Sunday, October 20, 2013

Infinity and the Big Picture

infinity and the big picture:

infinity is a mathematical concept but personally would you want it? or would you prefer to repeat a limited number of things? what if it meant everything bad could happen as well as the nice things? put like that, most would opt for a finite number of nice things to do, would they not?

now theoretically the number of shades of colours could be infinite. however they would still fall under the basic classifications, red, blue, yellow, green and so on. so how are we to regard infinity? that detail or the shade in this case is infinite but the big picture of basic classifications is limited?

we could reduce the spectrum of human life to very few activities. in broad strokes, we sleep, we eat, we move, we walk, we sit and we think and so on. is it not the degree in the detail that gives the illusion perhaps that there are potentially an infinite number of things to do?

let us consider the graphics of the old Commodore 64 computer, 320 x 200 pixels, with 16 colours. what could we see in one minute? here it is clear that the number is a lot but is still limited. does this example reflect on the whole of reality too? that there may be so many things that could happen because of the intricate detail possible that the number seems infinite but is not?
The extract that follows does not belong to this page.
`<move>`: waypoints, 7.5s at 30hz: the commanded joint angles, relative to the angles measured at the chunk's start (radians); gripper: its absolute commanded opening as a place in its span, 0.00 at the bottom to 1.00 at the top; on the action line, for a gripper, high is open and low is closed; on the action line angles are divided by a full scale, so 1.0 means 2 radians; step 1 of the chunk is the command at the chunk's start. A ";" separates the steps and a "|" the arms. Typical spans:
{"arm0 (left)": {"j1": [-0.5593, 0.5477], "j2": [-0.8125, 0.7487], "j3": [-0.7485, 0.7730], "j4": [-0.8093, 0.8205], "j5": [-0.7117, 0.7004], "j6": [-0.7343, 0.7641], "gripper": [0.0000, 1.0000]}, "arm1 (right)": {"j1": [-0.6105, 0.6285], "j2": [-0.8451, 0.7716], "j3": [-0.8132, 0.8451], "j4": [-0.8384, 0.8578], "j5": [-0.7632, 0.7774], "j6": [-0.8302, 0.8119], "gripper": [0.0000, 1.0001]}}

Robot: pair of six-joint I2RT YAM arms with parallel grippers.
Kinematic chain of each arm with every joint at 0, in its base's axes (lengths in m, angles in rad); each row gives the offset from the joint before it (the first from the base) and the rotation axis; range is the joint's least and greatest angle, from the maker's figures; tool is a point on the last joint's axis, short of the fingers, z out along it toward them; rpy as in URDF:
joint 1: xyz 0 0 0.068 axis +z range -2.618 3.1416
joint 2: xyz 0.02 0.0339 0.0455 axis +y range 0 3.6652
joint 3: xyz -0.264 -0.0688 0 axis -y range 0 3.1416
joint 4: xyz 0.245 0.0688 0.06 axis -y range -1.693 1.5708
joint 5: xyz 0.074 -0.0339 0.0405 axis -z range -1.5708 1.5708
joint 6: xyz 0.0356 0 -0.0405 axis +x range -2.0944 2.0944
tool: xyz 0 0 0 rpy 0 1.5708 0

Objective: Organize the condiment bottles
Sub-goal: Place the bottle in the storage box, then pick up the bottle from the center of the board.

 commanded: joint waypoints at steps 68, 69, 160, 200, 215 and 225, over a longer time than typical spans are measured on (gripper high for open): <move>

think about the start of time this way, at time zero, we had zero. as time progressed we built and discovered and made things and learned so we gained. perhaps when we have more than enough we simply stop and history comes to an end?

what if the big picture could be expressed as a picture of a group of stick men and women with a few houses behind them and a few thought and speech bubbles? are we really any more than that as human beings?

emotionally speaking, we are creatures driven by want. what happens when we finally get all that we wanted?

CLEARCHARGE

Thursday, October 3, 2013

The Question of Time Infinity

the question of time infinity:

time is of change in the matter that makes up this reality. if we assume change is eternal, then yes, we could expect linear time to be infinite, that another second will follow on from this second, another year from this year, and so on.

but of change in matter, in the total of different states matter could have, what if this number for each least bit of matter is finite? also, assuming that matter could change back to a former state, that repetition occurs, that in a sense time could go backwards, so to speak.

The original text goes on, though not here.